This article was originally published on The Conversation. Read the original article.
Pacific Gas and Electric (PG&E) recently started the process of shutting down the Diablo Canyon generation facility, the last active nuclear power plant in California. The power plant, located near Avila Beach on the central Californian coast, consists of two 1,100 megawatt (MW) reactors and produces 18,000 gigawatt-hours (GWh) of electricity a year, about 8.5 percent of California’s electricity consumption in 2015. It has been, up until this point, the single largest electrical generation facility in the state.
Looming over the imminent closure of Diablo Canyon is California State legislative bill SB 350, or the Clean Energy and Pollution Reduction Act of 2015. The act is a cornerstone of the state’s ongoing efforts to decarbonize its electricity grid by requiring utilities to include renewable sources for a portion of their electrical generation in future years. The mandate also requires utilities to run programs designed to double the efficiency of electricity and natural gas consumption.

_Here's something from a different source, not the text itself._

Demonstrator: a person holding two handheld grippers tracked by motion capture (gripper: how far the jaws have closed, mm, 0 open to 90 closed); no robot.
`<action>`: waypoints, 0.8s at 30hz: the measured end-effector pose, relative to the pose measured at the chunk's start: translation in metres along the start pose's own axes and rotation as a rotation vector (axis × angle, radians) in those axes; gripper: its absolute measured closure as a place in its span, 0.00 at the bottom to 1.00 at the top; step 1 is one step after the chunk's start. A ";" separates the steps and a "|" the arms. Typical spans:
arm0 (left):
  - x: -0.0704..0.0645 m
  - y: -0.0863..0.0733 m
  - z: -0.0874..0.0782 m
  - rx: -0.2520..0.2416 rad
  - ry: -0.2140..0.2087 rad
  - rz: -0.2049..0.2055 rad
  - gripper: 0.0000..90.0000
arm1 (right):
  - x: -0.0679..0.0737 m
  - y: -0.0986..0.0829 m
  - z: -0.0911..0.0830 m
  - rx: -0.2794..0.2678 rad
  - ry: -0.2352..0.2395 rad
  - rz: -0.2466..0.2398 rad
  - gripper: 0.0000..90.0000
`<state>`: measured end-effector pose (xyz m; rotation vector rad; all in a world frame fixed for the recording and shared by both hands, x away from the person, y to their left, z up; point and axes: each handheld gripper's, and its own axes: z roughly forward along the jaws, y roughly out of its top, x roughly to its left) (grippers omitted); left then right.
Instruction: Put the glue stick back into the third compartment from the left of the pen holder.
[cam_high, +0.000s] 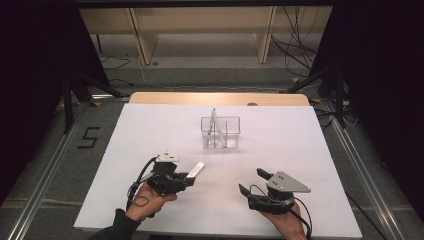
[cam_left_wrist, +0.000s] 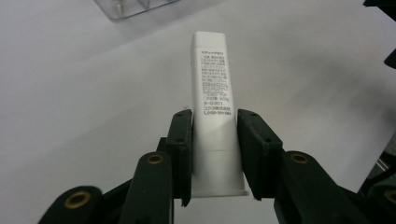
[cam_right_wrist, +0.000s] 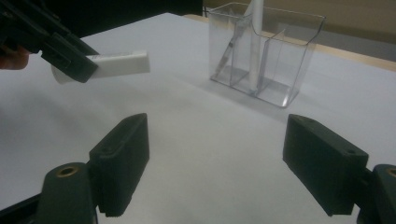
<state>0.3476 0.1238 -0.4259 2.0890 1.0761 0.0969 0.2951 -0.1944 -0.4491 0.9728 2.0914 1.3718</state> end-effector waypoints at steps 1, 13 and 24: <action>-0.001 0.003 0.002 0.009 -0.007 0.011 0.74 | 0.000 0.000 0.000 -0.001 0.000 -0.007 0.26; -0.013 0.029 0.022 0.074 -0.068 0.082 0.74 | 0.011 0.003 0.001 0.007 -0.016 -0.114 0.25; -0.026 0.038 0.036 0.124 -0.133 0.129 0.74 | 0.023 0.002 0.005 0.046 -0.031 -0.252 0.25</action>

But a number of significant unanswered questions remain about this ambitious energy policy, as the planned closing by 2025 of Diablo Canyon illustrates. Can utilities supply electricity around the clock using these alternative generation sources? And crucially, can energy storage technologies provide the power on demand that traditional generators have done?
Moving away from nuclear power
Nuclear power plants saw their heyday in the early 1970s and were praised for their ability to produce large amounts of electricity at a constant rate without the use of fossil fuels.
However, due to negative opinion and costly renovations, we are now observing a trend whereby long-running nuclear power plants are shutting down and very few new plants are being scheduled for construction in the United States.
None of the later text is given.